By incorporating location data, the A.I.
system is able to outperform other state-of-the-art forecasting methods,
delivering up to an 11% increase in accuracy and predicting influenza outbreaks
up to 15 weeks in advance.
Past forecasting tools have sought to
spot patterns by studying the way infection rates change over time but Yue
Ning, who led the work at Stevens, and her team used a graph neural network to
encode flu infections as interconnected regional clusters. That allows their
algorithm to tease out patterns in the way influenza infections flow from one
region to another, and also to use patterns spotted in one region to inform its
predictions in other locations.
“Capturing the interplay of space and
time lets our mechanism identify hidden patterns and predict influenza
outbreaks more accurately than ever before,” said Ning, an associate professor
of computer science. “By enabling better resource allocation and public health
planning, this tool will have a big impact on how we cope with influenza
outbreaks.”
Ning and her team trained their A.I.
tool using real-world state and regional data from the U.S. and Japan, then
tested its forecasts against historical flu data. Other models can use past
data to forecast flu outbreaks a week or two in advance, but incorporating
location data allows far more robust predictions over a period of several
months. Their work is reported in the Oct. 19 – 23 Proceedings of the
29th ACM International Conference on Information and Knowledge Management.

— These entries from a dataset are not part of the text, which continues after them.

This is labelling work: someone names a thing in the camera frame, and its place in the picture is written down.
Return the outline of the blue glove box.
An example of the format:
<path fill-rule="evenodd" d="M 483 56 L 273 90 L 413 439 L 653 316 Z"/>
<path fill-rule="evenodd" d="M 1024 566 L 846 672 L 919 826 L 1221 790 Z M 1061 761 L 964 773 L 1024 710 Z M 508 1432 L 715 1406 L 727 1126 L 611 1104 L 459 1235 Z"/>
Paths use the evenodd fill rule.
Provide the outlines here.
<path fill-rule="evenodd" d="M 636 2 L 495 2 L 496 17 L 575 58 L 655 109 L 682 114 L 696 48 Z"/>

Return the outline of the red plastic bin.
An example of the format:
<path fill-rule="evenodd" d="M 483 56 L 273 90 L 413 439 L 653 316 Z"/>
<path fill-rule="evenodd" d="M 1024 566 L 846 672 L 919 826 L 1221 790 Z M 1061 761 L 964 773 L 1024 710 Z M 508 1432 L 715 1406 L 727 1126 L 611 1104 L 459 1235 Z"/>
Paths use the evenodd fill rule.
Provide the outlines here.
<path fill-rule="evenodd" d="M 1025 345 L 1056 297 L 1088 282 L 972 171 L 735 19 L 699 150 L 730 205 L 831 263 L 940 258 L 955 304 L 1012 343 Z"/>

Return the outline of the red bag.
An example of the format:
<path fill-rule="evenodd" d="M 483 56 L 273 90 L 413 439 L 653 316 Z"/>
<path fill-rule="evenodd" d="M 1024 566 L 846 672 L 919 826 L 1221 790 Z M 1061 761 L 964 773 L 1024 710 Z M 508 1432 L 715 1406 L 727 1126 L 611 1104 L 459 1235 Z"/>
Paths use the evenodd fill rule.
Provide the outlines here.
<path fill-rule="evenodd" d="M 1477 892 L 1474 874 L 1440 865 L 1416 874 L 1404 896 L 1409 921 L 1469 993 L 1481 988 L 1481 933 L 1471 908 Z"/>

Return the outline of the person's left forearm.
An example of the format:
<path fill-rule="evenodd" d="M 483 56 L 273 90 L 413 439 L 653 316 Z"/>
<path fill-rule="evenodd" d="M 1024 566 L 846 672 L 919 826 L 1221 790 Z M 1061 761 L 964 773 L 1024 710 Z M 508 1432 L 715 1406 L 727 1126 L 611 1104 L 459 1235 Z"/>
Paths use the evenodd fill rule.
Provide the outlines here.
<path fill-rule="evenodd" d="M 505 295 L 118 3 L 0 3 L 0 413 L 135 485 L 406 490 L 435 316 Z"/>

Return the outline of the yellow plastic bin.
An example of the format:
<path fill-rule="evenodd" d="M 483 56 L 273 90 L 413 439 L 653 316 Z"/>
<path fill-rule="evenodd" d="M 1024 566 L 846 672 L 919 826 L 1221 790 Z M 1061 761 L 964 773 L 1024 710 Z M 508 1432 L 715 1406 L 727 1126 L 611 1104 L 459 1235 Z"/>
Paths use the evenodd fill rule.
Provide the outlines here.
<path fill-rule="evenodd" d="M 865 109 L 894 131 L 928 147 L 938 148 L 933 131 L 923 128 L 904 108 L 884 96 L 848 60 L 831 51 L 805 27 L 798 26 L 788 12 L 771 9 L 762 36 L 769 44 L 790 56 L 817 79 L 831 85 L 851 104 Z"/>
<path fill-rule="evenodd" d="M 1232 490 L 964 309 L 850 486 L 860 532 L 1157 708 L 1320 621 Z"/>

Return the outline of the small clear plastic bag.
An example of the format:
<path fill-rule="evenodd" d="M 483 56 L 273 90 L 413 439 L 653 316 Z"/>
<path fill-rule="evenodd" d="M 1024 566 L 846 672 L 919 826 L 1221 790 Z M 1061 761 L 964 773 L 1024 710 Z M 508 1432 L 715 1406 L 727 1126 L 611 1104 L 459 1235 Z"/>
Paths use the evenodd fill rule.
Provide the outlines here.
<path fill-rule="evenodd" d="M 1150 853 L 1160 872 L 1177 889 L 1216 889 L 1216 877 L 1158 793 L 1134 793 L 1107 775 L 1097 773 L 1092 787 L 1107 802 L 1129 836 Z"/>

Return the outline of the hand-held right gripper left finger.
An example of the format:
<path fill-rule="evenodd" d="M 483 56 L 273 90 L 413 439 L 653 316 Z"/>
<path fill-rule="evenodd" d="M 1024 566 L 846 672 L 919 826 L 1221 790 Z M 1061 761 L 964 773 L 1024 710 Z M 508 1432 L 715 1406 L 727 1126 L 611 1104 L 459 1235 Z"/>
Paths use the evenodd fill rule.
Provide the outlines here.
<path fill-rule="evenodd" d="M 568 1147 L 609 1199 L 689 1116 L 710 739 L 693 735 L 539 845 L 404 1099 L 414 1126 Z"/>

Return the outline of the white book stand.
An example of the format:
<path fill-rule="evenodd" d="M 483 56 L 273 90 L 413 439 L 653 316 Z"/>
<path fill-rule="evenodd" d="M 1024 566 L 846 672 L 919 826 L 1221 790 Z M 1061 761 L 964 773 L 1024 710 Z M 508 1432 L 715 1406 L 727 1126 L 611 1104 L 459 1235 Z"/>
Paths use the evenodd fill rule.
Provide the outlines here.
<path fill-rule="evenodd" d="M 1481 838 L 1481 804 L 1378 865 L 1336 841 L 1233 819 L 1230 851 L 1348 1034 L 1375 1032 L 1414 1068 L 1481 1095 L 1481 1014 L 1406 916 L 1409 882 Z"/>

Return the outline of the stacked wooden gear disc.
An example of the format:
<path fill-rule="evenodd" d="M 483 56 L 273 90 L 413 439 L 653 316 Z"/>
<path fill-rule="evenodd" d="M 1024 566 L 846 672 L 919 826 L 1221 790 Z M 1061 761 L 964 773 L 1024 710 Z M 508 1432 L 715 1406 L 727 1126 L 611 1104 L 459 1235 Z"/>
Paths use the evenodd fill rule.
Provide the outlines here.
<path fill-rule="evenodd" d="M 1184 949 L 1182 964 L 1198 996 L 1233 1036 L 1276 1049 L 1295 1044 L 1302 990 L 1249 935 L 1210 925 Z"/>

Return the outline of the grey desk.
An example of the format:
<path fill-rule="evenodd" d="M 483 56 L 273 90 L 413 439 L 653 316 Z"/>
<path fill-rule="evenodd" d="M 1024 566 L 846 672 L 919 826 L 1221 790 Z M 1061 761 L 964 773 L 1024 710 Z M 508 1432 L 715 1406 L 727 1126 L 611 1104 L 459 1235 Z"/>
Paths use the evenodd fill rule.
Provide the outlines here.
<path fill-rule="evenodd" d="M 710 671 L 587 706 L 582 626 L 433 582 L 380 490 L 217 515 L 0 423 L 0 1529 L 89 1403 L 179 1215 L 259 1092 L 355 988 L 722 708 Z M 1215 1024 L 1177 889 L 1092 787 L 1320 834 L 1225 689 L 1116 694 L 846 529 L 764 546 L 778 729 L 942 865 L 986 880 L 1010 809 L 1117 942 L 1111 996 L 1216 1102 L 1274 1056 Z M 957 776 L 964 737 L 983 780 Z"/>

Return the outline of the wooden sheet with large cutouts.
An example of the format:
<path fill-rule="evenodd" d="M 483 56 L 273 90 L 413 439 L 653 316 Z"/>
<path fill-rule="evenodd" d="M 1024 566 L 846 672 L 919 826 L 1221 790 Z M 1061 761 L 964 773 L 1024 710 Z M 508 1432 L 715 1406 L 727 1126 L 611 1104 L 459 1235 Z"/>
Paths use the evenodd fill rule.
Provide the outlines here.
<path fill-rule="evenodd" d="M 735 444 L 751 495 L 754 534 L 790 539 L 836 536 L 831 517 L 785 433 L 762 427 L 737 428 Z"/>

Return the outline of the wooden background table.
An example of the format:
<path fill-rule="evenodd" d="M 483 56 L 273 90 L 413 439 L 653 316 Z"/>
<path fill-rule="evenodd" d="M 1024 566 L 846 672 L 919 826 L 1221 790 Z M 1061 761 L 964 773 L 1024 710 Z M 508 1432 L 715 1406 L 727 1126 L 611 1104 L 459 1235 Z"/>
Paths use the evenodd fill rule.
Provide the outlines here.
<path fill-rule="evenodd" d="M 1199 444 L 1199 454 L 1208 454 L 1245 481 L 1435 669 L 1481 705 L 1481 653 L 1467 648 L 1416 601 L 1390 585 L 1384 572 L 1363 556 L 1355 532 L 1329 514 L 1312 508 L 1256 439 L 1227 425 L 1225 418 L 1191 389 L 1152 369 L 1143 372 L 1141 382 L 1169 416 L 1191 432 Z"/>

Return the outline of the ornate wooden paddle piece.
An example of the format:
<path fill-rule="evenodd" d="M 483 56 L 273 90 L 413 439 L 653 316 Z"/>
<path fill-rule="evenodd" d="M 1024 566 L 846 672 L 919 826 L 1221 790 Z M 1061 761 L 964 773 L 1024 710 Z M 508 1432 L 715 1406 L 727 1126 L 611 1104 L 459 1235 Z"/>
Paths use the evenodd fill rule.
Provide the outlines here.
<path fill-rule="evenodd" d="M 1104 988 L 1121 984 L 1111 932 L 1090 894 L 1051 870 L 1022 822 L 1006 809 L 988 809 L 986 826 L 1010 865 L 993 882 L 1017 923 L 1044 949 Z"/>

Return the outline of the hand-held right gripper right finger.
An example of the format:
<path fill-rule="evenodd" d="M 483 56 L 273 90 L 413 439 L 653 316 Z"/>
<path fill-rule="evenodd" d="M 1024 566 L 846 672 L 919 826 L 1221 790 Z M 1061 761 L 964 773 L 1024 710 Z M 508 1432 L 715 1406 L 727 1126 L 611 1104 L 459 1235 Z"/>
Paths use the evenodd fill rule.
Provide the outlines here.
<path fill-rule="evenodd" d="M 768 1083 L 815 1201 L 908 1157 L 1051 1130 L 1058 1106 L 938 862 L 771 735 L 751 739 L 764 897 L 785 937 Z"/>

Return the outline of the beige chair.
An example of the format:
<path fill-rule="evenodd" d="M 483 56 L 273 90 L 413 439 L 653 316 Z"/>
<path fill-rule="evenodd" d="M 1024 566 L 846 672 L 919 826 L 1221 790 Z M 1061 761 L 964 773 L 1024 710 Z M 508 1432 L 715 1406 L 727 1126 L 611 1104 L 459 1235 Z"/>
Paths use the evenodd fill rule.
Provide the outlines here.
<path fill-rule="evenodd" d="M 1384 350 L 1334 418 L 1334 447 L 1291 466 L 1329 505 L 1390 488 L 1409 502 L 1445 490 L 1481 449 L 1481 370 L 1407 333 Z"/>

“Our model is also extremely transparent
— where other A.I. forecasts use ‘black box’ algorithms, we’re able to
explain why our system has made specific predictions, and how
it thinks outbreaks in different locations are impacting one another,” Ning
explained.
In the future, similar techniques could
also be used to predict waves of COVID-19 infections. Since COVID-19 is a novel
virus, there’s no historical data with which to train an A.I. algorithm; still,
Ning pointed out, vast amounts of location-coded COVID-19 data are now being
collected on a daily basis. “That could allow us to train algorithms more
quickly as we continue to study the COVID-19 pandemic,” Ning said.
Ning is now working to improve her
influenza-forecasting algorithm by incorporating new data sources. One key
challenge is figuring out how to account for public health interventions such
as vaccination education, mask-wearing and social distancing. “It’s
complicated, because health policies are enacted in response to outbreak
severity, but also shape the course of those outbreaks,” Ning explained. “We
need more research to learn about how health policies and pandemics interact.”
Another challenge is identifying which
data genuinely predicts flu outbreaks, and which is just noise. Ning’s team found
that flight traffic patterns don’t usefully predict regional flu outbreaks, for
instance, but that weather data was more promising. “We’re also constrained by
the information that’s publicly available,” Ning said. “Having location-coded
data on vaccination rates would be very helpful, but sourcing that information
isn’t easy.”
So far, the A.I. tool hasn’t been used
in real-world health planning, but Ning said that it’s just a matter of time
until hospitals and policymakers begin using A.I. algorithms to deliver more
robust responses to flu outbreaks. “Our algorithm will keep learning and
improving as we collect new data, allowing us to deliver even more accurate
long-term predictions,” Ning said. “As we work to cope with future pandemics,
these technologies will have a big impact.”